■ Problem to solve
Copying rule for the data below: pictures stay out, and only the lines from the one with "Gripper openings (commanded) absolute" down to the one with "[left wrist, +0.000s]", inclusive, are repeated exactly.

[Task inputs — start]

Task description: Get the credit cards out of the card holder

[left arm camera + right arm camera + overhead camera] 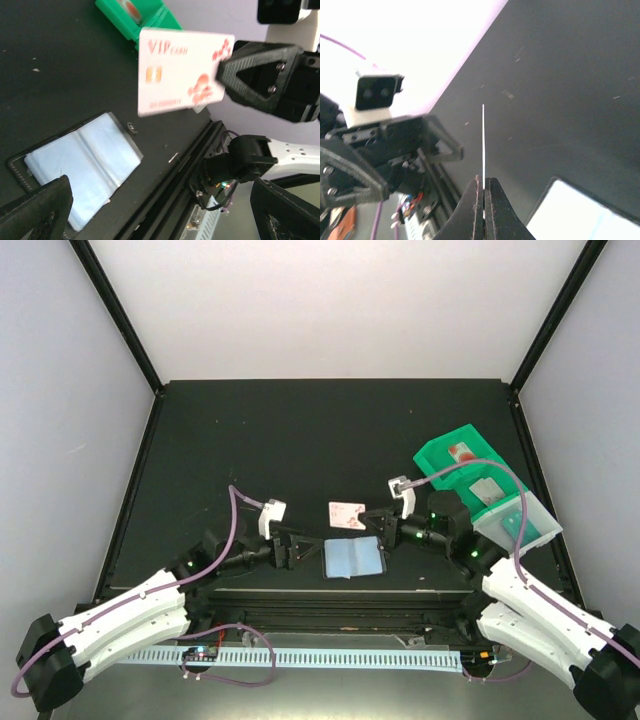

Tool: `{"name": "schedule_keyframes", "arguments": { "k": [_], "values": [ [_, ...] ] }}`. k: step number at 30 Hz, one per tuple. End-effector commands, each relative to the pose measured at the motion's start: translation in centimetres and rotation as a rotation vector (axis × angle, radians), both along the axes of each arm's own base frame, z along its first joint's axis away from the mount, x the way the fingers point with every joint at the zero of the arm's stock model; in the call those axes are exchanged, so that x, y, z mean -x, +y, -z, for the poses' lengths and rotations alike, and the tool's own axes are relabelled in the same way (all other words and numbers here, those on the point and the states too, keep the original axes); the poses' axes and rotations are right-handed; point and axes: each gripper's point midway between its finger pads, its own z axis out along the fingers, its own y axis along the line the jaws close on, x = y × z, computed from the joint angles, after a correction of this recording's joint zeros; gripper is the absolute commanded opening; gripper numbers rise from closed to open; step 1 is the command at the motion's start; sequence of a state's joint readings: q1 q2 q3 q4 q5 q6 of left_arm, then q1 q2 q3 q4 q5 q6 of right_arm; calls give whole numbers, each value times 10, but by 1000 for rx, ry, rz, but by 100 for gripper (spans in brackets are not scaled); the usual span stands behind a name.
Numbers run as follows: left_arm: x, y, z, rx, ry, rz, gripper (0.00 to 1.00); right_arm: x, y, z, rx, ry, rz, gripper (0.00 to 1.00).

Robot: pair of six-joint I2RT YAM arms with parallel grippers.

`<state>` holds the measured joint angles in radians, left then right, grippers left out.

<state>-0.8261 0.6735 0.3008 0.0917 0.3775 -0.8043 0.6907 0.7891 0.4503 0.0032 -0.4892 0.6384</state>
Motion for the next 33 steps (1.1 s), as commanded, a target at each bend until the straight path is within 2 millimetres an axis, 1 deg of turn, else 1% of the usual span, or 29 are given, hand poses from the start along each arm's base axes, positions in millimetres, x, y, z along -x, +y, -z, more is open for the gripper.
{"name": "schedule_keyframes", "arguments": {
  "k": [1, 3, 8, 12, 14, 15, 18, 21, 25, 29, 33],
  "values": [
    [-10, 7, -6, -60, -40, -57, 99, -29, -25, -8, 40, -24, 144, 1],
    [-10, 7, -4, -72, -49, -54, 99, -44, -40, -8, 67, -23, 226, 1],
    [-10, 4, -3, -82, -73, -34, 99, -72, -79, -12, 126, -25, 403, 1],
    [-9, 1, -3, -103, -96, -6, 99, -89, -104, -12, 125, -3, 496, 1],
    [-7, 0, -2, -106, -100, 14, 99, -94, -115, -10, 133, 8, 537, 1],
    [-5, -1, -1, -107, -99, 22, 99, -98, -124, -7, 145, 14, 571, 1],
    [-3, -1, -1, -114, -104, 41, 99, -104, -150, 1, 176, 44, 665, 1],
    [-1, 0, 1, -126, -111, 51, 99, -108, -171, 6, 171, 70, 737, 1],
    [1, 0, 4, -125, -107, 55, 99, -114, -192, 12, 167, 134, 820, 1],
    [4, -1, 4, -120, -86, 69, 99, -118, -225, 19, 226, 186, 925, 1],
    [4, 0, 8, -128, -66, 68, 99, -121, -253, 21, 204, 205, 1014, 1]
  ]
}}
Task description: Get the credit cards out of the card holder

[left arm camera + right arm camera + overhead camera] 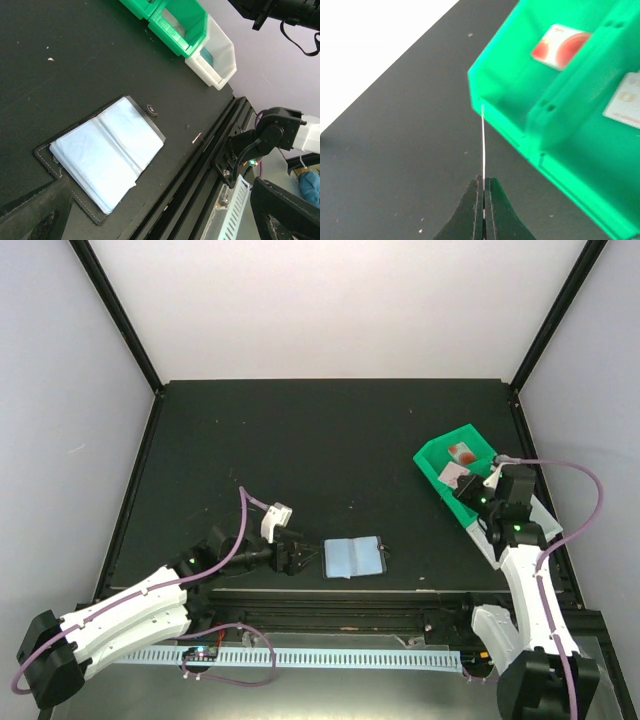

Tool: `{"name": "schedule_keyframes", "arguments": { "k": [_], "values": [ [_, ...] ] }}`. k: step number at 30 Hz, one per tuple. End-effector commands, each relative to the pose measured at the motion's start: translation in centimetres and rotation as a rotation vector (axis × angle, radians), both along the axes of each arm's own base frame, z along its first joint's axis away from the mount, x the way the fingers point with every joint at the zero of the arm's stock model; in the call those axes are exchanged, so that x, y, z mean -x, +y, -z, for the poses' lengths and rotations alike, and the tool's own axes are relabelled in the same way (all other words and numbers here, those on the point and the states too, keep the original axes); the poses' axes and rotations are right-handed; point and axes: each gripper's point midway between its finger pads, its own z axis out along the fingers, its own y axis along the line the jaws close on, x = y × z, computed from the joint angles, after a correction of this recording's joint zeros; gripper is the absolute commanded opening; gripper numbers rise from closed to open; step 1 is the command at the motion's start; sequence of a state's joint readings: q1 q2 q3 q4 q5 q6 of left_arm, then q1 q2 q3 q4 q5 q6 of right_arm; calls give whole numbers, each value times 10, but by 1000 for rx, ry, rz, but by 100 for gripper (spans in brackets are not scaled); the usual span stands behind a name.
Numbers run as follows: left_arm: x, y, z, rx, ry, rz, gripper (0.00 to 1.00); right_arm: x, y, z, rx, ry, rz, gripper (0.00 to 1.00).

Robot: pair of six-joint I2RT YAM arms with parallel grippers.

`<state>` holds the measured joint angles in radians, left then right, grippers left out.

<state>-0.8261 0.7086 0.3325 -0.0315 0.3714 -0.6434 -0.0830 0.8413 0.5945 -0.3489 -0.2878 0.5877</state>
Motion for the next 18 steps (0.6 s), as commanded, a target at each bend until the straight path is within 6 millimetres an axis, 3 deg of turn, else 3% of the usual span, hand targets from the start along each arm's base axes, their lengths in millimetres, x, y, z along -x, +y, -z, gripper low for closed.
{"name": "schedule_keyframes", "arguments": {
  "k": [1, 4, 13, 18],
  "values": [
    [3, -4, -13, 19, -2, 24, 99, -3, -33, -4, 9, 13, 108, 1],
    [3, -4, -13, 27, 10, 21, 99, -5, -54, 0, 10, 49, 164, 1],
    [4, -12, -11, 64, 52, 37, 99, -8, -91, 20, 25, 149, 261, 1],
    [5, -14, -4, 58, 81, 46, 99, -16, -102, 25, 18, 173, 293, 1]
  ]
}}
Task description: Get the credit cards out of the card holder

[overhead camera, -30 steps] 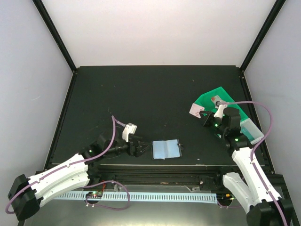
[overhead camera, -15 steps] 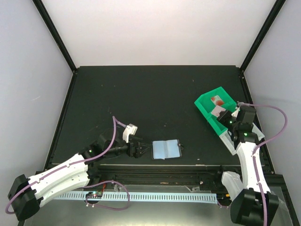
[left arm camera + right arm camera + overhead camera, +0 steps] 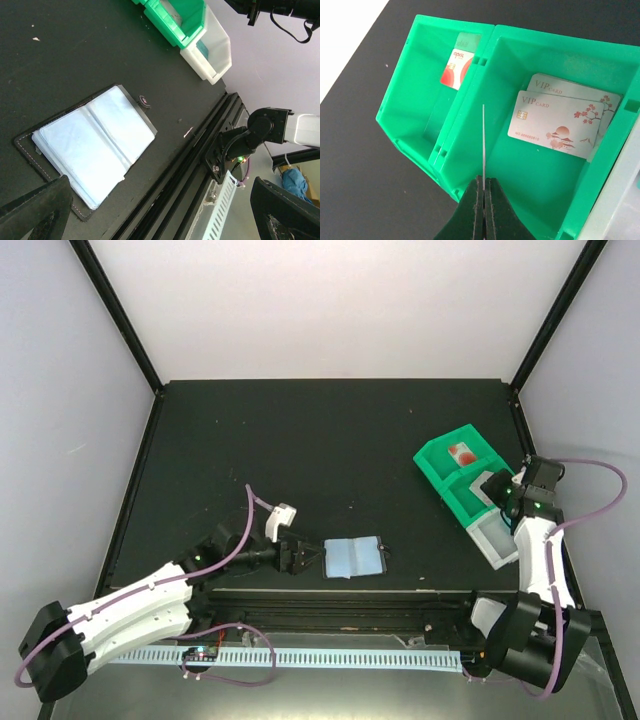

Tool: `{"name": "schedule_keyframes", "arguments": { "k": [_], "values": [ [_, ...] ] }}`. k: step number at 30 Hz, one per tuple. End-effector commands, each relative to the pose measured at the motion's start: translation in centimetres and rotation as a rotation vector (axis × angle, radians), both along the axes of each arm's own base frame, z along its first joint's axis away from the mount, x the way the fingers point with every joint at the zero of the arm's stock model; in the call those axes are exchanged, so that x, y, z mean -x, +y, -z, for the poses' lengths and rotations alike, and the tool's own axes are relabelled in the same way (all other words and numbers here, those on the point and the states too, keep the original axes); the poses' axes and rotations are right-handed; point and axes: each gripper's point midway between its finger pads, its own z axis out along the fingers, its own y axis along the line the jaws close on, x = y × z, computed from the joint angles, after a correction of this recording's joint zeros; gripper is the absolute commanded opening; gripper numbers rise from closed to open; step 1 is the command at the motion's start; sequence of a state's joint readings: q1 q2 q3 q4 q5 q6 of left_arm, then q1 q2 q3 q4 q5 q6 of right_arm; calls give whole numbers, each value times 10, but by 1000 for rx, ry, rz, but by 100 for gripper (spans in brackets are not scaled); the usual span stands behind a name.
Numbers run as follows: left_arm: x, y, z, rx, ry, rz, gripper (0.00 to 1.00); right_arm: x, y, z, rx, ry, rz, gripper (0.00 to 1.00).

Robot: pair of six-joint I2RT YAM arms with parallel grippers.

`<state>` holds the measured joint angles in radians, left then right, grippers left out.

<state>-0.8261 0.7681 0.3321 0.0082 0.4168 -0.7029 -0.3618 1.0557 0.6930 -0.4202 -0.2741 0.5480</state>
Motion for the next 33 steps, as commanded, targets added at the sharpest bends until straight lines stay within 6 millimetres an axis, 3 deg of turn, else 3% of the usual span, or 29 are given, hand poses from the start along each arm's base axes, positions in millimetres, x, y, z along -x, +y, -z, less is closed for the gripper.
{"name": "schedule_keyframes", "arguments": {
  "k": [1, 17, 28, 33],
  "values": [
    [1, -7, -9, 43, 2, 26, 99, -10, -11, -6, 15, -17, 25, 1],
    [9, -6, 2, 22, 27, 58, 99, -55, -18, 27, -57, -8, 3, 1],
    [6, -1, -6, 22, -11, 29, 99, -64, -32, 36, -16, 33, 36, 1],
    [6, -1, -11, 22, -26, 37, 99, -67, -32, 39, -29, 49, 33, 13]
  ]
}}
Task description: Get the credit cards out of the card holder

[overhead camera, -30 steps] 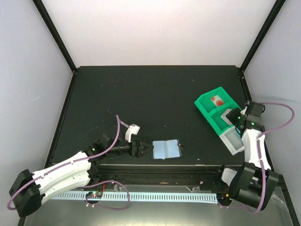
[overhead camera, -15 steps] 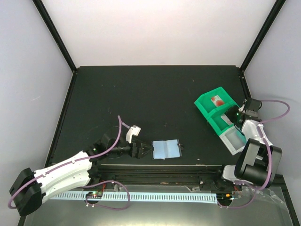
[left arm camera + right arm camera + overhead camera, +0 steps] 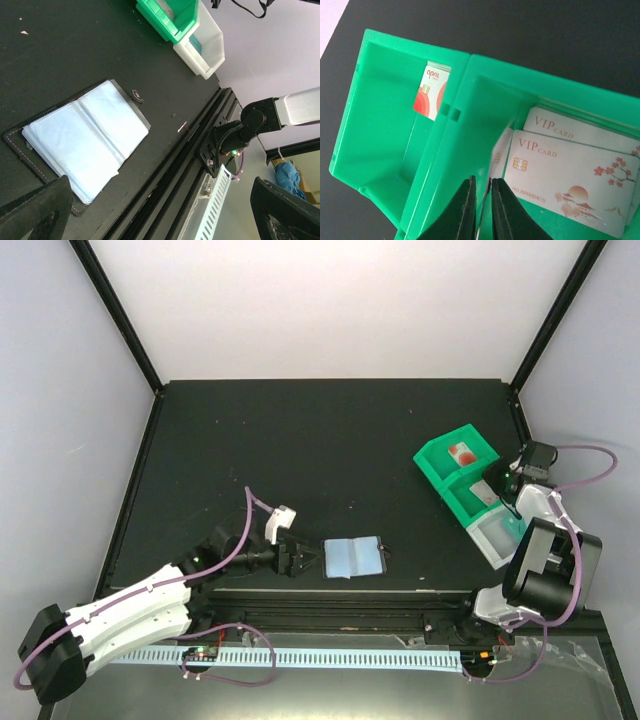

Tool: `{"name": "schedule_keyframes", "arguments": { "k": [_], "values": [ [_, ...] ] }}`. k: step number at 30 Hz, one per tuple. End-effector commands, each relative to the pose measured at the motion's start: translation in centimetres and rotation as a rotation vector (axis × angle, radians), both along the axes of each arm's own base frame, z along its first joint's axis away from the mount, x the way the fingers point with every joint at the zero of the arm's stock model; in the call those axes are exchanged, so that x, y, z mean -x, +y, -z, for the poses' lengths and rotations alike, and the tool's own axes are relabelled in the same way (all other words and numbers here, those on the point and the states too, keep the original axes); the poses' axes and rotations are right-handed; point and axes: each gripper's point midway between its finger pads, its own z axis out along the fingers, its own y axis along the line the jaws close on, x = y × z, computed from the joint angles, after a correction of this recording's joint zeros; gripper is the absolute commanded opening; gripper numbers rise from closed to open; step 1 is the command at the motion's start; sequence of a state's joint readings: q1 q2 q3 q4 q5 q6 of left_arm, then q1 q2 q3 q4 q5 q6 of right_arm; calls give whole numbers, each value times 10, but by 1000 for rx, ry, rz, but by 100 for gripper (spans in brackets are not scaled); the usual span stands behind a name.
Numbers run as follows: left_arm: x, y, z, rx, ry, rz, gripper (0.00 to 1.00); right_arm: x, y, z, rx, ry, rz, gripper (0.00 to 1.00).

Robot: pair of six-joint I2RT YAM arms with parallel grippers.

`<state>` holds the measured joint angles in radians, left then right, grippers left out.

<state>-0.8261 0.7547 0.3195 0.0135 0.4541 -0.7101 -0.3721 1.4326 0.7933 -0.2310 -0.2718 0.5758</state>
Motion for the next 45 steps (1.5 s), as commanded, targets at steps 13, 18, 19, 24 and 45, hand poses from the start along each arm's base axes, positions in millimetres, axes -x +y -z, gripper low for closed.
{"name": "schedule_keyframes", "arguments": {
  "k": [13, 18, 19, 24, 45],
  "values": [
    [-1, 9, -13, -31, -71, -14, 99, -8, -13, -9, 54, 2, 16, 11],
    [-2, 14, -14, -39, -82, -38, 99, -2, -18, -11, 74, 19, 46, 16],
    [-2, 15, -14, -40, -85, -41, 99, -1, -19, -11, 79, 24, 58, 19],
    [-8, 22, -7, -86, -98, -80, 99, 4, -23, -7, 78, 66, 89, 24],
    [-19, 39, 19, -268, -23, -166, 99, 20, 40, -78, 40, -73, -107, 40]
  ]
}}
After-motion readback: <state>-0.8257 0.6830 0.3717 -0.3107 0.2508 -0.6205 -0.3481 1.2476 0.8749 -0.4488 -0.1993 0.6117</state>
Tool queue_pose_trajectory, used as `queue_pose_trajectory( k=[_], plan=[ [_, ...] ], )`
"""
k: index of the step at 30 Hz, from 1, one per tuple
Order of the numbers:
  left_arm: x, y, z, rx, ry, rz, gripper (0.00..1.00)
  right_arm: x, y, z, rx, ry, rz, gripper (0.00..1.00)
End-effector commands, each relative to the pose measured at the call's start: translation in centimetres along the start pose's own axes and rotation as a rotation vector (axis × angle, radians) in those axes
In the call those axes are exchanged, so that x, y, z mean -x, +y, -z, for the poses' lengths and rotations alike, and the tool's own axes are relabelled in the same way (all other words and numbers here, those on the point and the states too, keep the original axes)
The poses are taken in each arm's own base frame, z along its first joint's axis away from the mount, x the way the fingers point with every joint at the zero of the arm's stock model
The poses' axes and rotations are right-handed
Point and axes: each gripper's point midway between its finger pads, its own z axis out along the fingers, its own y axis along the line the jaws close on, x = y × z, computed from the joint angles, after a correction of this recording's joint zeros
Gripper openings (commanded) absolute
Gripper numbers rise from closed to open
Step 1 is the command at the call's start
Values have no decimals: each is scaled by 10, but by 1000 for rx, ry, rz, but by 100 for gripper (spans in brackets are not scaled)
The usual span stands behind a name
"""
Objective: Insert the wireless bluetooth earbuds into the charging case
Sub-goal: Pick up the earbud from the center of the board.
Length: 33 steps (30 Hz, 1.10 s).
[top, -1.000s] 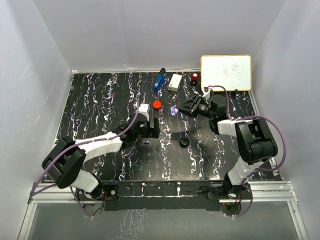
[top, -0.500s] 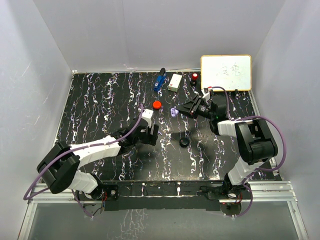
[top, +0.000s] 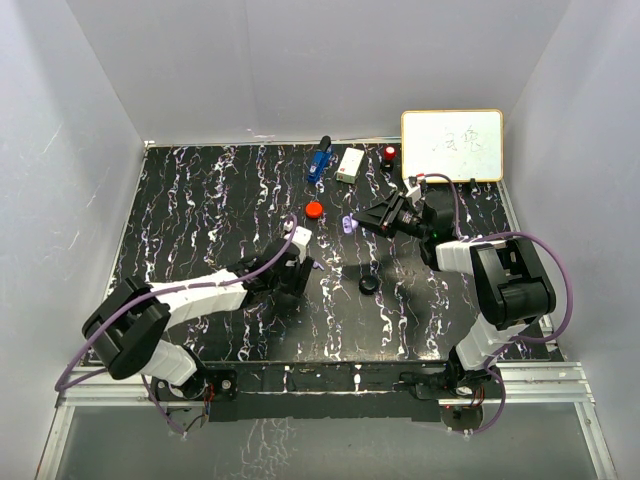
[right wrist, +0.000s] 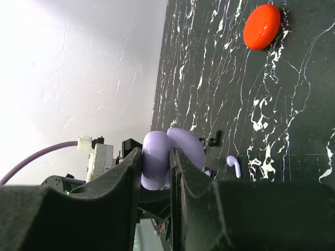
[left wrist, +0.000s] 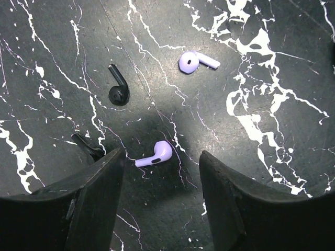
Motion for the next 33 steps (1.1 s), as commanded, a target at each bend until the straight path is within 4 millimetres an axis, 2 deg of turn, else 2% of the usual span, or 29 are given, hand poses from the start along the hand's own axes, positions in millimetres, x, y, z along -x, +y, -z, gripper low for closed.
queue_pose_trajectory(
  k=[1, 9, 33],
  plan=[
    [4, -1, 1, 3, 16, -30, 55, 6, 20, 4, 59, -19, 81, 0],
    [-4, -3, -2, -4, 45, -59, 47, 6, 20, 5, 59, -19, 80, 0],
    [-10, -6, -16, -5, 68, -130, 39, 6, 18, 9, 61, -22, 77, 0]
  ],
)
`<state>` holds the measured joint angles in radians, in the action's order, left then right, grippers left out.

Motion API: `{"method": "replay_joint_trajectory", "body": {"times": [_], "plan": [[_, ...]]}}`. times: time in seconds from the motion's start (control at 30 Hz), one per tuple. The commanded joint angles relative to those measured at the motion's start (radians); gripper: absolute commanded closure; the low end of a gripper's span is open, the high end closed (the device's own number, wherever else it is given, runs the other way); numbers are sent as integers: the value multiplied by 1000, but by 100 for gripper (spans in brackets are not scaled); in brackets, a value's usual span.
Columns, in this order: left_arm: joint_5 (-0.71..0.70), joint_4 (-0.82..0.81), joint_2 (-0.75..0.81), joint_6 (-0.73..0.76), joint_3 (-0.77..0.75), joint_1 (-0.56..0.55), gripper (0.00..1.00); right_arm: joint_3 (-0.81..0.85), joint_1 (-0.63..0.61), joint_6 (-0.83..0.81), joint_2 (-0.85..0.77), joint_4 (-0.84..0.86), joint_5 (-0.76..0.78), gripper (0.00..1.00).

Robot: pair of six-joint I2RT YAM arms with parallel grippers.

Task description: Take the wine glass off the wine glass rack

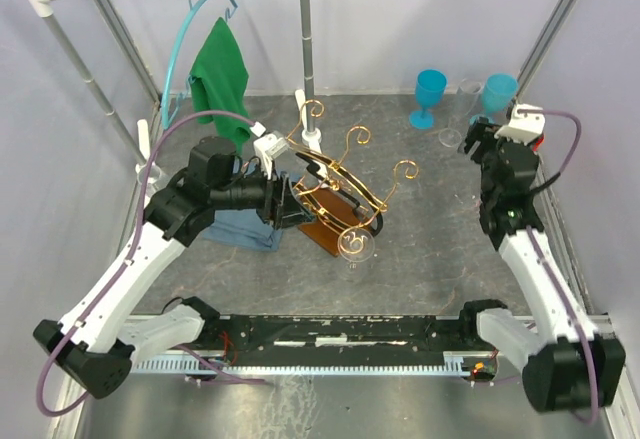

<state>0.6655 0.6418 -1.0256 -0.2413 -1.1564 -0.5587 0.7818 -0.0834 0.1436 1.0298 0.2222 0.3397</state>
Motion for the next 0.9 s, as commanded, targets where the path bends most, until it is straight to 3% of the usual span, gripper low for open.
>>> {"method": "replay_joint_trajectory", "body": {"times": [0.0,0.4,0.87], "plan": [[76,-74,21,-124,-9,-3,32,1,-11,126,-150,-240,-117,18],[110,-106,-32,-169,-87,-49,31,26,-18,175,-225,-349,-206,21],[-47,-90,-167,-153,-77,-244,34,-31,-18,194,-268,-309,-200,23]]}}
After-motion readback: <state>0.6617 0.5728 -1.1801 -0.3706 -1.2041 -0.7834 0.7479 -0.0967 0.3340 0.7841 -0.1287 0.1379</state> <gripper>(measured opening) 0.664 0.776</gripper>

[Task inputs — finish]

■ Result of the task
Gripper openings (commanded) absolute
Gripper numbers rise from closed to open
Step 1 is the command at the call's start
Values have no decimals: each is scaled by 10, but by 1000 for rx, ry, rz, but by 100 for gripper (spans in brackets are not scaled)
The usual span stands behind a name
"""
Objective: Insert the wireless bluetooth earbuds into the charging case
Sub-goal: Pick up the earbud from the center of the board.
Length: 33 steps (30 Hz, 1.10 s).
[top, -1.000s] 
[top, -0.500s] 
[top, +0.000s] 
[right wrist, +0.000s] 
[left wrist, +0.000s] 

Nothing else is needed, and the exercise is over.